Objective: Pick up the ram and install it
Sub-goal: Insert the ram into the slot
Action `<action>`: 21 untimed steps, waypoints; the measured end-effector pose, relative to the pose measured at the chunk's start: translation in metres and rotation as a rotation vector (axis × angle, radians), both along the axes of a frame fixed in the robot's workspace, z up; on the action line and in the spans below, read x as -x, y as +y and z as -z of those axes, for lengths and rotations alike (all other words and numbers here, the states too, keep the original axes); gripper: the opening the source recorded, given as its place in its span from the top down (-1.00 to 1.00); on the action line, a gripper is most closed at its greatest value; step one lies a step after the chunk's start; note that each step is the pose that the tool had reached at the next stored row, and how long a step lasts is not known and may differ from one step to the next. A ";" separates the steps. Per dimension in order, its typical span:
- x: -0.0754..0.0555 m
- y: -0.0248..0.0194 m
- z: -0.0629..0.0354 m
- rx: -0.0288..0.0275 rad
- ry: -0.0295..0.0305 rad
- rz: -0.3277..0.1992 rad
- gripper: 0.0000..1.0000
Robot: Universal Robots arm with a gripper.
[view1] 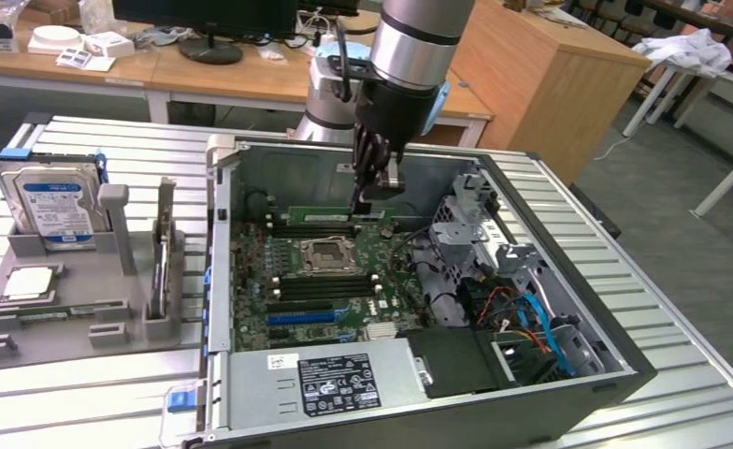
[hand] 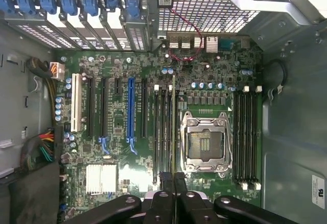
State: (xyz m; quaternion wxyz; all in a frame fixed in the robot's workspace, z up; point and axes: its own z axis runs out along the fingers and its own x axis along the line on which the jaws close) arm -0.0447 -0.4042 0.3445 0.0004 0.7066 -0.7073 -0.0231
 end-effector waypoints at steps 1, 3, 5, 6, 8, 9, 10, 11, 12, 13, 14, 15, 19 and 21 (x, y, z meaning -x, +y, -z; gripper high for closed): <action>0.000 0.0000 0.0012 0.0003 0.0000 0.000 0.76; 0.000 0.0000 0.0041 0.0012 0.0001 0.000 0.76; 0.000 0.0000 0.0076 0.0029 0.0001 0.000 0.76; 0.000 0.0000 0.0094 0.0036 0.0001 0.000 0.76; 0.000 0.0000 0.0130 0.0049 0.0002 0.000 0.76; 0.000 0.0000 0.0148 0.0053 0.0002 0.000 0.76; 0.000 0.0000 0.0167 0.0057 0.0002 0.000 0.76; 0.000 0.0000 0.0186 0.0060 0.0001 0.000 0.76; 0.000 0.0000 0.0204 0.0063 0.0001 0.000 0.76; 0.000 0.0000 0.0221 0.0068 0.0001 0.000 0.76; 0.000 0.0000 0.0239 0.0072 0.0001 0.000 0.76; 0.000 0.0000 0.0257 0.0078 0.0001 0.000 0.76; 0.000 0.0000 0.0330 0.0107 0.0002 0.000 0.76; 0.000 0.0000 0.0367 0.0122 0.0001 0.000 0.76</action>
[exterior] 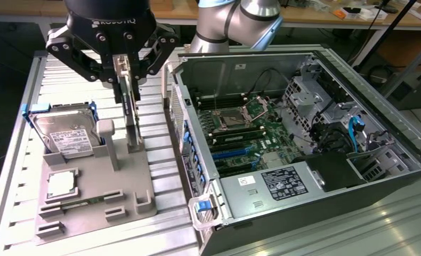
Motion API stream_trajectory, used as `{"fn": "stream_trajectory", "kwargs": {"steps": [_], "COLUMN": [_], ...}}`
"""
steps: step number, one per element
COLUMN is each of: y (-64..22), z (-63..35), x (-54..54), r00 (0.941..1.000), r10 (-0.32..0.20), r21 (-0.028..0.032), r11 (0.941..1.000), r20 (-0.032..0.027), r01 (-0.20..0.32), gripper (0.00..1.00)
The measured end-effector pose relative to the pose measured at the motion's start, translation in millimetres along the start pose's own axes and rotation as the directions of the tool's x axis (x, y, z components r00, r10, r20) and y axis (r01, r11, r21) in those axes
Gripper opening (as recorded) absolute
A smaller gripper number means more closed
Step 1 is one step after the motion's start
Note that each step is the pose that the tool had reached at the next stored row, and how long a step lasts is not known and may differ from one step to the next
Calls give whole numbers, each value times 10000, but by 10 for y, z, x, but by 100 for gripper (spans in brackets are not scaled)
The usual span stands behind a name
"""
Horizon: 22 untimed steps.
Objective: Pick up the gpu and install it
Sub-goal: 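Pick up the gpu and move the gpu toward the slot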
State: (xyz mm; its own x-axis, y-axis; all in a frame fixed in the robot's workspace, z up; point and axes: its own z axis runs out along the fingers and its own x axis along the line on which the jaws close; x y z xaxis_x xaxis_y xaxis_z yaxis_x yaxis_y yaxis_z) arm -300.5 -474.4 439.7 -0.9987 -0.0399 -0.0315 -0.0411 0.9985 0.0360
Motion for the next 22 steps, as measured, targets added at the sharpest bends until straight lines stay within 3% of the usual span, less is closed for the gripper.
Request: {"fn": "stream_trajectory", "kwargs": {"steps": [11,22], "y": [6,4], "z": [6,9], "x": [-183,-282], "r00": [10000,10000], "r10": [-1,-1], "r21": [0,1], "r11": [10000,10000], "r20": [0,0], "r01": [1,1], "gripper": [27,27]}}
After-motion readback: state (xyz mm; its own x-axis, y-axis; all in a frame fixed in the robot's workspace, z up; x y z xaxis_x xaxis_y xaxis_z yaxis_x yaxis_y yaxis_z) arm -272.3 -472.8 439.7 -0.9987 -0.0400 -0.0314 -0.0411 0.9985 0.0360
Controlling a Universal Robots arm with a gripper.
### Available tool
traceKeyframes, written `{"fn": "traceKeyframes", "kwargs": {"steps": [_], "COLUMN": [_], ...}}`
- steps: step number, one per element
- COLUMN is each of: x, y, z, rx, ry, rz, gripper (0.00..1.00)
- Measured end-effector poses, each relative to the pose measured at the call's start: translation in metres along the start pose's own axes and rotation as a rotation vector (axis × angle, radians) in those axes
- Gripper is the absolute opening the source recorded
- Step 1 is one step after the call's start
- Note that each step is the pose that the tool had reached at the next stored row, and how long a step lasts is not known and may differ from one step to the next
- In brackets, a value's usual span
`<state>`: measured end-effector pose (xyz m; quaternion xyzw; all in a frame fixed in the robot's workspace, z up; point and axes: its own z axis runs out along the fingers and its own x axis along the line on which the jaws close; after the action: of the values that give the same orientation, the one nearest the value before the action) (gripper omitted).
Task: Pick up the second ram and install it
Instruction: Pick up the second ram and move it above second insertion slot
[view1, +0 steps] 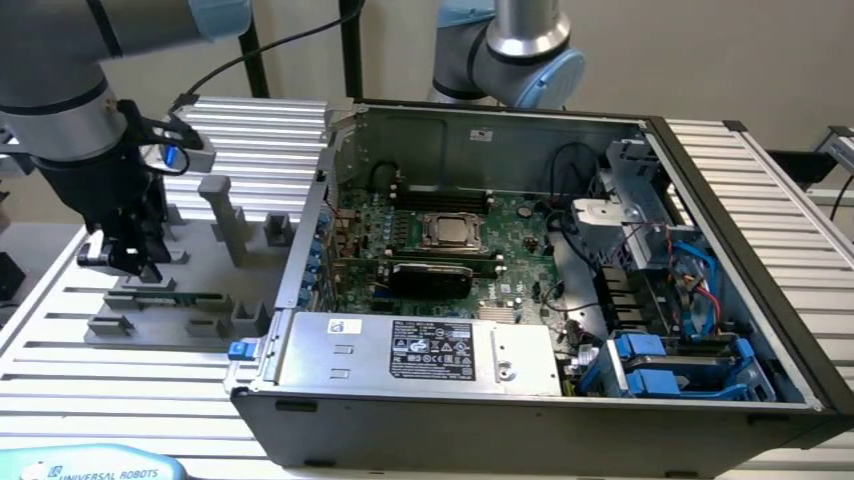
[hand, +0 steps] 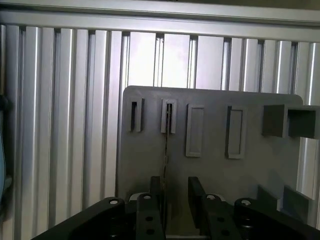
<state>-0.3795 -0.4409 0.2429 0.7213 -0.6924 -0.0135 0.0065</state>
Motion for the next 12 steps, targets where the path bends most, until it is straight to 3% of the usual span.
{"fn": "traceKeyframes", "kwargs": {"steps": [12], "x": [0.005], "y": [-0.0029], "z": [0.0218], "rx": [-0.0001], "ry": [0.0002], "rz": [-0.005], "gripper": [0.36]}}
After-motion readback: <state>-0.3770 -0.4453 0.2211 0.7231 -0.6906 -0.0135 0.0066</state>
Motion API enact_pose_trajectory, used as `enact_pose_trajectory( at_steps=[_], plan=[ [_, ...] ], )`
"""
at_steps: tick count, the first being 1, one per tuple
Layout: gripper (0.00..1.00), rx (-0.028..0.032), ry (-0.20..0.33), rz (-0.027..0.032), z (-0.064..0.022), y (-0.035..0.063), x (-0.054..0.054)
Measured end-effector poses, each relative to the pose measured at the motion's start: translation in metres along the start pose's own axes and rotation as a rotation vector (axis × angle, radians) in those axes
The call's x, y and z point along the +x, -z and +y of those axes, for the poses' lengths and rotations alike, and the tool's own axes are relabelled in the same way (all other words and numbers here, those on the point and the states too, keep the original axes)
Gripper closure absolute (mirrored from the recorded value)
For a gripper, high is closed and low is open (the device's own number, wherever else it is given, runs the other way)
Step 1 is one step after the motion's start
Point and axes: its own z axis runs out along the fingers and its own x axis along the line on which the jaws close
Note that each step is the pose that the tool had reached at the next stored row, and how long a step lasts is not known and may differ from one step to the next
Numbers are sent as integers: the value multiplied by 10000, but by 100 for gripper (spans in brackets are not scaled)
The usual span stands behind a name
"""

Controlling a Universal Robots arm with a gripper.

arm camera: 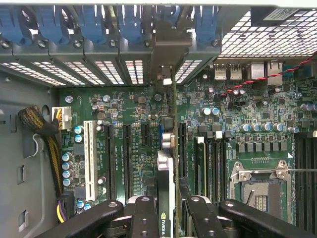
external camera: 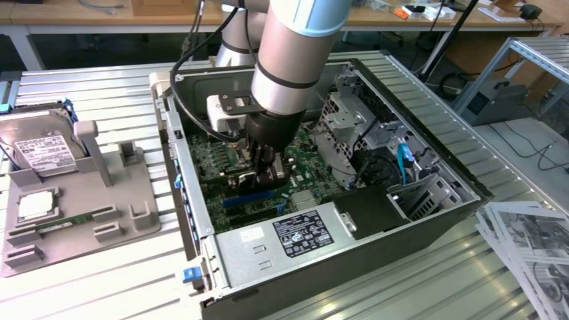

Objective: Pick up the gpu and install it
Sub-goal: 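Insert the gpu into the slot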

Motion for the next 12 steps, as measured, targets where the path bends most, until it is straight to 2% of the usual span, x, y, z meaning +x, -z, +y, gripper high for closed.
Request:
enact_pose_trajectory(
  at_steps=[6,12],
  plan=[
    [73,-12,243,15,0,-1,0],
    [73,-13,264,18,0,0,0]
  ],
)
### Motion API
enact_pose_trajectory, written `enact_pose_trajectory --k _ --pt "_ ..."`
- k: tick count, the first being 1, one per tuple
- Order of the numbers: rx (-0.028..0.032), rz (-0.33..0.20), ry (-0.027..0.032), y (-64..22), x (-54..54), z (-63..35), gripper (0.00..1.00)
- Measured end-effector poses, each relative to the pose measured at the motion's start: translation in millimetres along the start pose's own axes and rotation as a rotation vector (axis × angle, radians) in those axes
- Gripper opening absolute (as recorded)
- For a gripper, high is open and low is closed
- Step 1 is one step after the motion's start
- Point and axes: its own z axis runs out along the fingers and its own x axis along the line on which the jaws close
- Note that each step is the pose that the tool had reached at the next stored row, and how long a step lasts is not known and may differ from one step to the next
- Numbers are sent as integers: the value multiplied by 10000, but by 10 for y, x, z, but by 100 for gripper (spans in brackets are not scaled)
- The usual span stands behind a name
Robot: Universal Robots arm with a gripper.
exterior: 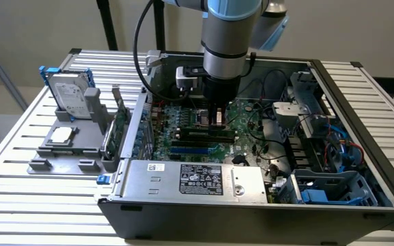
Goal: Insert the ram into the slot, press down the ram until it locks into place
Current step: 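Insert the ram into the slot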
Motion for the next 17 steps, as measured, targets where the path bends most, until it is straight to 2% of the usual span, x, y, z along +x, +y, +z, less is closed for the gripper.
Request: enact_pose_trajectory --k 17 --pt "14 58 -4 0 12 24 13"
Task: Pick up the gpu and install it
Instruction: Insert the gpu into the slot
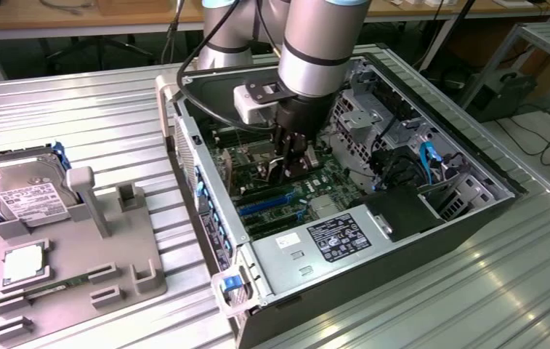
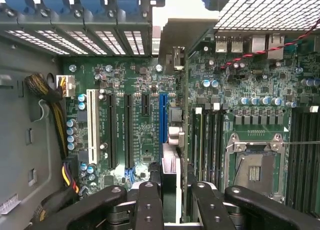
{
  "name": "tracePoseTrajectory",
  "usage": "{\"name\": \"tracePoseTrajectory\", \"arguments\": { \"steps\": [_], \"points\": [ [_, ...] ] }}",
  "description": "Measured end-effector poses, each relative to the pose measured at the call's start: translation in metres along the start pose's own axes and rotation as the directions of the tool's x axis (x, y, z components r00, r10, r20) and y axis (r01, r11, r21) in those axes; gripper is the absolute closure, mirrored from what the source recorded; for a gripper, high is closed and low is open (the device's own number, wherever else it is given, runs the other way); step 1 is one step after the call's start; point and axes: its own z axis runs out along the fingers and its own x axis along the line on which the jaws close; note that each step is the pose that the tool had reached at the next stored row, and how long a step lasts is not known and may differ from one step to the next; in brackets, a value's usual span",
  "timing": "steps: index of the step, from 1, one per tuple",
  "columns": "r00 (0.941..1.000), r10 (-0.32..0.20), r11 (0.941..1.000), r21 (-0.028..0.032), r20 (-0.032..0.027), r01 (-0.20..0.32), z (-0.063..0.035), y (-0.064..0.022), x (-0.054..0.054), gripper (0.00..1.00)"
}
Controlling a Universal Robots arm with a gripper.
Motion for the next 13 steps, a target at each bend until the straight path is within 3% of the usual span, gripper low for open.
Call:
{"name": "tracePoseTrajectory", "arguments": {
  "steps": [6, 13],
  "points": [
    [1.0, 0.0, 1.0, 0.0, -0.0001, 0.0, 0.0011, 0.0001, 0.0066, 0.72],
    [1.0, 0.0, 1.0, 0.0, -0.0001, 0.0, 0.0093, 0.0045, 0.0081, 0.72]
  ]
}}
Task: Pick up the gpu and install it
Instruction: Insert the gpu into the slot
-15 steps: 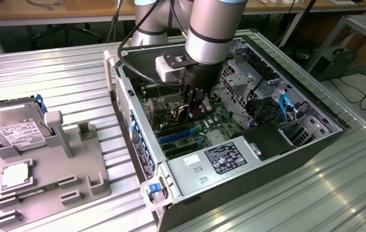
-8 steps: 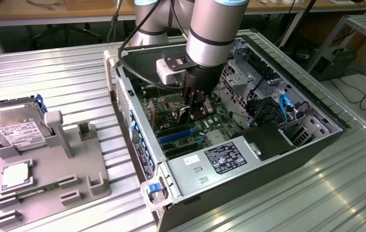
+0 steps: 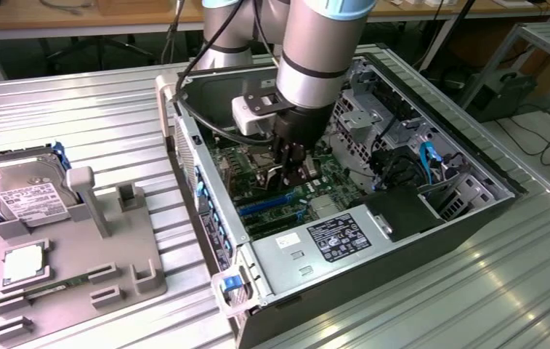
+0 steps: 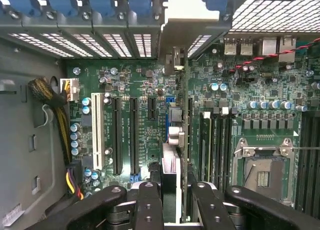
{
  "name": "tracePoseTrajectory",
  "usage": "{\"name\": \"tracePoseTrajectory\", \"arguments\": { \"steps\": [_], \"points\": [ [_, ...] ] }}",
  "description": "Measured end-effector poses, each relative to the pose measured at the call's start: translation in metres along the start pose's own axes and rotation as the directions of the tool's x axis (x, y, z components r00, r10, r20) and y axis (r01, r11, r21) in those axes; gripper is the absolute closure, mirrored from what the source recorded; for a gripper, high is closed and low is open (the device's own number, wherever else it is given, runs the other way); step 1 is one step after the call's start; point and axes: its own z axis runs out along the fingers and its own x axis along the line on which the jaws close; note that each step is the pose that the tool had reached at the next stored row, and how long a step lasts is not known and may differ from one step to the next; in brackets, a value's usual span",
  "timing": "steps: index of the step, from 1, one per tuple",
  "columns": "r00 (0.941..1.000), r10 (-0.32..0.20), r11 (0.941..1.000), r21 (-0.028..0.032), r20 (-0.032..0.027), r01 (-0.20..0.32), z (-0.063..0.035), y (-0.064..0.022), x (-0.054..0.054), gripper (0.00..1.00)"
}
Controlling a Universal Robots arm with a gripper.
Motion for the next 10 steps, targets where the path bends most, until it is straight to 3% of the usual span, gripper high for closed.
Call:
{"name": "tracePoseTrajectory", "arguments": {
  "steps": [10],
  "points": [
    [1.0, 0.0, 1.0, 0.0001, -0.0006, 0.0, 0.011, 0.0038, 0.001, 0.72]
  ]
}}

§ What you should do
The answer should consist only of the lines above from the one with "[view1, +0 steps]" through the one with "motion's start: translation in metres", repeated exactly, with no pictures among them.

§ Response
[view1, +0 steps] 
[hand, +0 steps] 
<state>-0.3795 -0.4409 0.2429 0.7213 -0.6924 -0.0135 0.0065</state>
Motion for the next 12 steps, targets where the path bends most, until it is straight to 3% of the usual span.
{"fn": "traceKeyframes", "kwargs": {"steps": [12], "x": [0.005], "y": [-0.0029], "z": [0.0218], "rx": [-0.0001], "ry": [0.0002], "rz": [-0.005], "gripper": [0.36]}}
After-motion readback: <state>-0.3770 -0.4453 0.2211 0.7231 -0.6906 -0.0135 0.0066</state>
Motion API enact_pose_trajectory, used as `enact_pose_trajectory( at_steps=[_], plan=[ [_, ...] ], )`
"""
at_steps: tick count, the first being 1, one per tuple
Layout: gripper (0.00..1.00), rx (-0.028..0.032), ry (-0.20..0.33), rz (-0.027..0.032), z (-0.064..0.022), y (-0.035..0.063), x (-0.054..0.054)
Measured end-effector poses, each relative to the pose measured at the motion's start: translation in metres along the start pose's own axes and rotation as a rotation vector (axis × angle, radians) in those axes

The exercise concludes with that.